Wolfe told reporters the underwater launch testing facility is under construction in Crane, Ind.

“So you got to get the pit, you got to get the tank, all of that it’s got to get done. And then really, from there, it becomes an understanding of as you push this weapon through the water, understanding what the hydrodynamics are, understanding how it interacts, the launcher system that we’re going to use to get it out. That’s all part of this.”

A mockup of the Block V Virginia-class attack submarine with the Virginia Payload Module in use. (Image: General Dynamics Electric Boat)

He underscored that while the underwater launch testing is a challenge, “it’s not something particularly we don’t understand because in the Trident program, that’s exactly what we’ve done since the very beginning…understanding the underwater dynamics, understanding how you get all that done. We do it with Tomahawk on SSGN. So that’s why we know it’s a challenge, but we believe we’ve got all the capabilities to actually go after that.”

Separately, he argued the Navy is “very well on our way” on combat system integration on both platforms.

Wolfe said DoD is “very well on our way” for the software needed for combat system integration, since the Army needs it first for initial operating capability in 2023. 

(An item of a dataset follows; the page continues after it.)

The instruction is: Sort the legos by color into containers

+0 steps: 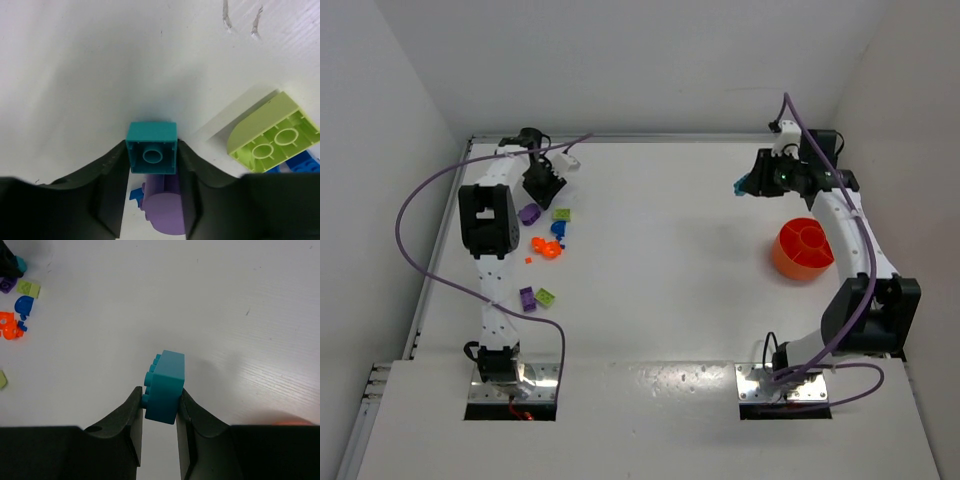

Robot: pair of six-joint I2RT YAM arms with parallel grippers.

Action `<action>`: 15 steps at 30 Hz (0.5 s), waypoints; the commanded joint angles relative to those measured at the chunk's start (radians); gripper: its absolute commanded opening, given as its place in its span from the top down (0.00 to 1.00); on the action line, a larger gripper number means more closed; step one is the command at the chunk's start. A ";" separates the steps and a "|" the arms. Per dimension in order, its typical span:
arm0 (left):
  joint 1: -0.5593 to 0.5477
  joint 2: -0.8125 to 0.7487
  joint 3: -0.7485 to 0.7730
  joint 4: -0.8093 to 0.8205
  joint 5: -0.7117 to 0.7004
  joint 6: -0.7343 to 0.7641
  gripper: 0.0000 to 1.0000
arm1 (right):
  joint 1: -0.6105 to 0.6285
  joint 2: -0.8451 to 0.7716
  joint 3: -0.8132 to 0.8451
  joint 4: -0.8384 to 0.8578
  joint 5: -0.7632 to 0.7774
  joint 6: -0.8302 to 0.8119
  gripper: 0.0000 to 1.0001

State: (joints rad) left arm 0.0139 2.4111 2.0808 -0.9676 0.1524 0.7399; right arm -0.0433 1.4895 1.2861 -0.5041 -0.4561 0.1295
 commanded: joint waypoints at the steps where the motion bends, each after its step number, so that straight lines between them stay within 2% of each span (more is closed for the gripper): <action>1: -0.020 0.022 0.018 0.038 0.007 0.012 0.57 | -0.024 -0.008 0.007 0.012 0.013 -0.013 1.00; 2: -0.020 0.022 0.001 0.038 0.007 0.012 0.62 | -0.035 -0.008 0.007 0.012 0.025 -0.028 1.00; 7: -0.020 -0.046 -0.054 0.038 0.068 0.021 0.71 | -0.093 0.023 0.117 -0.095 0.137 -0.116 1.00; 11: -0.020 -0.147 -0.080 0.038 0.174 -0.089 0.80 | -0.156 0.023 0.146 -0.143 0.223 -0.139 1.00; 15: -0.089 -0.272 -0.044 0.038 0.242 -0.216 0.93 | -0.210 0.023 0.134 -0.165 0.284 -0.159 1.00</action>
State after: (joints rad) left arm -0.0139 2.3177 2.0052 -0.9440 0.2810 0.6373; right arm -0.2283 1.5124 1.3918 -0.6346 -0.2543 0.0097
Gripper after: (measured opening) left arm 0.413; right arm 0.274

The software will be “almost the same for what the Army is going to build on their TEL with their combat system, what we’ll build on Zumwalt with her combat system, and what we’ll ultimately field on Virginia class.”

He noted one of the hypersonic tests coming up in 2023 will include the combat system that will deploy with the Army, so that helps the Navy’s progress as well.

General Dynamics’ Bath Iron Works [GD] built the three Zumwalt-class destroyers while GD Electric Boat and HII’s Newport News Shipbuilding [HII] are making the first Block V Virginia-class submarines equipped with the VPM.